A. Training Data B. Data Augmentation settings C. Validation settings

Training Data

You can choose the training input(s), an output, and a mask for defining the model working space in the Training Data box, shown below.

Training Data

Training Data options
	Description
Training Data list	Lists all of the selected training sets, which include inputs, outputs, and masks. Options in the Training Data list include the following: Show Training Data Statistics… Click the Show Statistics button to open the Training Data Statistics dialog, shown below. The dialog, which is available for segmentation models only, lists the total number of voxels in the training set(s) added to the model, the percentage of labeled training voxels, and the percentage of labeled voxels associated with each class. Cumulative statistics for all training data is also presented. You should note that 'Class 1' is always associated with the background, and that all statistics are computed within selected masks. Note This option is NOT available for regression models. Add New Training Dataset… Click the Add New button to add a new item to the Training Data list. The input(s) and output for the item can be selected in the Input drop-down menu, as shown below. Remove New Training Dataset… Click the Remove button to remove the selected item from the Training Data list.
Input	Lets you select the training input(s).

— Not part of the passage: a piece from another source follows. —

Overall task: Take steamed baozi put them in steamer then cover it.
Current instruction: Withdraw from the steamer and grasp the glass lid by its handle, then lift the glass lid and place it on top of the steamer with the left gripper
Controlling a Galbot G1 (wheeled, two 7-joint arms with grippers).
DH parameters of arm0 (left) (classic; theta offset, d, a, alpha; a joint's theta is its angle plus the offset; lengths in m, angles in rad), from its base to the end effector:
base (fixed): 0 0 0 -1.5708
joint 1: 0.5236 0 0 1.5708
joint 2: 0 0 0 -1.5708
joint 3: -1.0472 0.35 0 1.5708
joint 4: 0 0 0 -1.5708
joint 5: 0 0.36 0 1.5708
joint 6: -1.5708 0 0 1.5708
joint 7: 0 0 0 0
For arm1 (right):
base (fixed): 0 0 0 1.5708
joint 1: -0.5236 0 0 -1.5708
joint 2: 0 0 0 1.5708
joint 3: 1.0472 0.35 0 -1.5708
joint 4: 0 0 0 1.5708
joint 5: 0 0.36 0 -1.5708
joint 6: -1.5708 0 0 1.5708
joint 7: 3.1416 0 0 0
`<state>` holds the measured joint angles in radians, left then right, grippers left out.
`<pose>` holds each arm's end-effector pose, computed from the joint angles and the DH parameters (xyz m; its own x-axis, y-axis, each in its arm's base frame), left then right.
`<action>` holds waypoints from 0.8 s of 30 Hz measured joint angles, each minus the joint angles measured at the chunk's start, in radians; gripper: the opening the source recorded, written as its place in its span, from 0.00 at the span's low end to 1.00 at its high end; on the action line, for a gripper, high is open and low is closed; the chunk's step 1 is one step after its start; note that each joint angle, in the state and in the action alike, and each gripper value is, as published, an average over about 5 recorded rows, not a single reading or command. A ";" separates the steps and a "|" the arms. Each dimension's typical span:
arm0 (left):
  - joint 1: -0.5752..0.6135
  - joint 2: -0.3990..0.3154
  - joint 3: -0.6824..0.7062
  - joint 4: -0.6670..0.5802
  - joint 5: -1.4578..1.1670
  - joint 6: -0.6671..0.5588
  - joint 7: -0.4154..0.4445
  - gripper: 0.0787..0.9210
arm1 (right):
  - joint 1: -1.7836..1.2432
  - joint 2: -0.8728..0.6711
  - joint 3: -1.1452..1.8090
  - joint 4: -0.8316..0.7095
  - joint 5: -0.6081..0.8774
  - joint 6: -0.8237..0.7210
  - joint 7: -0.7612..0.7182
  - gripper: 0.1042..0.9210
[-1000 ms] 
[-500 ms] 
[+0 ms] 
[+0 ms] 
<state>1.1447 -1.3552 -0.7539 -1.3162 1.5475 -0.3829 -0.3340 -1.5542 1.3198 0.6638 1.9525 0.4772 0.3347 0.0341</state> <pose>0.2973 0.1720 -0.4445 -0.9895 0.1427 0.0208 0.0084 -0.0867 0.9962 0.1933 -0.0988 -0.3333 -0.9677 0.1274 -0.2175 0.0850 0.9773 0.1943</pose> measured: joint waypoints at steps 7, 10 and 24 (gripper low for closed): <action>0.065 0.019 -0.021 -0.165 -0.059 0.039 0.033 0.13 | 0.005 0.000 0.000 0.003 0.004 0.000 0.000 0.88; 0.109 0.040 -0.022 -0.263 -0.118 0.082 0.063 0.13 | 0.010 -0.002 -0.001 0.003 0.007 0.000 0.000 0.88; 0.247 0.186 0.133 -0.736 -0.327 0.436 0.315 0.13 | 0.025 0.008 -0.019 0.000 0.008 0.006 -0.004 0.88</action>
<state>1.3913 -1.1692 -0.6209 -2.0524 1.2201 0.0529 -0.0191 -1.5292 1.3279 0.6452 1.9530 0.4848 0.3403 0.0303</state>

In simple cases, you will only have to choose a single input, as shown below. In other cases, such as when you work with multi-slice inputs or multiple inputs, selecting additional settings is required. Note If you selected '3D' as the input dimension in the Model Generator dialog, then additional options will be available for the training input (see Configuring Multi-Slice Inputs). Note You can also choose to multiple inputs for the training input. For example, when you are working with data from simultaneous image acquisition systems (see Model Training Panel).
Output	Lets you select a target output for training. You should note that outputs are dependent on the type of model that will be trained and must be same size and shape as the input data for training semantic segmentation and denoising models. Outputs for super-resolution can be a factor — 2, 4, or 8 times — of the input X-Y dimension. If you are training a model for continuous output, for example with an autoencoder for denoising or super-resolution, you have to select an image channel as the output. If you are training a model for semantic segmentation, you will need to select a multi-ROI with the same number of classes as the model's 'class count' (see Model Generator).
Mask	Lets you select a mask to define the working space for the model, which can help reduce training times and increase training accuracy. You should note that masks should be large enough to enclose the input (patch) size and that rectangular shapes are often best. See Applying Masks for additional information about mask requirements.
Use Data Augmentation	If selected, data augmentation will be applied during training (see Data Augmentation Settings). Data augmentation is a technique that can be used to artificially expand the size of a training dataset by creating modified versions of the images in the dataset Note The current data augmentation settings are applied to all new models by default.
Use Validation	If selected, validation will be applied during training (see Validation Settings). Note The current validation settings are applied to all new models by default, except those related to designated data.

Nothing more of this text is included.